Figure 4: Comparison of the lesion (a, c) with the adjacent spleen parenchyma (b, d). The overall phenotype of lesional vessels differed from that of spleen parenchyma. The blood vessels within the lesion showed three main immunophenotypes: CD34+/CD8–/CD31+ capillaries, CD34–/CD8–/CD31+ small veins, and rarer CD34–/CD8+/CD31+ sinusoids. Original magnifications—a–d: ×100.

4. Discussion

SANT of the spleen first described by Martel et al. [1] in 2004. They exposed a series of 25 patients who presented the same clinical, imaging, histopathology, and immunohistochemistry features. In this paper, we reported a case of SANT cured in our surgical unit and reviewed retrospectively clinical cases of 151 patients in English literature, starting with the 128 cases reported by Cao et al. [13] in 2015 and expanding this research with 23 cases reported in other studies from October 2011 to the present (Table 1).

Table 1: Clinical features of 23 cases of SANT reported in literature.

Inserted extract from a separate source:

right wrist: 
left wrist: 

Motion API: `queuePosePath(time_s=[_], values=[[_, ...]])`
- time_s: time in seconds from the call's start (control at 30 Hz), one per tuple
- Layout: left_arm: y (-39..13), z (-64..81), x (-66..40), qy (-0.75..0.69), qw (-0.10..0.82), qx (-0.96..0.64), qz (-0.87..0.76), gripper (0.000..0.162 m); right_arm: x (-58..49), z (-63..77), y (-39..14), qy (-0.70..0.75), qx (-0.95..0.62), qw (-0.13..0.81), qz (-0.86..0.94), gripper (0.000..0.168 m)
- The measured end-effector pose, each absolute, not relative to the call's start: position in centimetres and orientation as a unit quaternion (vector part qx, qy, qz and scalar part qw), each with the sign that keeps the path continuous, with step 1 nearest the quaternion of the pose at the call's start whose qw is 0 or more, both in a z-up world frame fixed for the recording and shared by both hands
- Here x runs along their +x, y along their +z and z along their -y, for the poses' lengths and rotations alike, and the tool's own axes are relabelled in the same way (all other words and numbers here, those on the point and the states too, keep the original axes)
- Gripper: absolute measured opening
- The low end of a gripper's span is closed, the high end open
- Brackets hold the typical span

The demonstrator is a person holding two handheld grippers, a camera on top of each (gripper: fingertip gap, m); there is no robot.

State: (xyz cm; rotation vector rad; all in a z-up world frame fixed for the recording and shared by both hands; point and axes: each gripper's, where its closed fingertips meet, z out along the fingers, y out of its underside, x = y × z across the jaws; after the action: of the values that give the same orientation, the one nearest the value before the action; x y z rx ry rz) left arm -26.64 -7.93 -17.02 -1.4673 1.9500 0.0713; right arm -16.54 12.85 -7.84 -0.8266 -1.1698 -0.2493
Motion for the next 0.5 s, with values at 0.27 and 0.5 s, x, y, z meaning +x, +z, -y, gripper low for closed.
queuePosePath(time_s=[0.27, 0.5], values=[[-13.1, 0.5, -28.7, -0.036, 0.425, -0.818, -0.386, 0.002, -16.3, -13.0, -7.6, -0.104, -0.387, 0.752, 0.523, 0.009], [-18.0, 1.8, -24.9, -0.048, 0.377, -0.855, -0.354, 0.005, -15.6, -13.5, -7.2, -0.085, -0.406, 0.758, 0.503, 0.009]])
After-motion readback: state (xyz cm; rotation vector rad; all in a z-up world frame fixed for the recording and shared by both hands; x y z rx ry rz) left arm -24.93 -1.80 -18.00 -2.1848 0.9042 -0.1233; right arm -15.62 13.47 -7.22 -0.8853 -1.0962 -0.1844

In this study, we reported a total of 152 cases of SANT (including this case) that included 73 males (48.02%) and 79 females (51.97%). The age range is 3 to 82 years old, with a mean age of 45 (45.44) years which is a little bit inferior to the data reported by Cao et al. [3]. The ratio of male to female was 1 : 1.08, with an incidence generally comparable between both genders according to the previous analysis.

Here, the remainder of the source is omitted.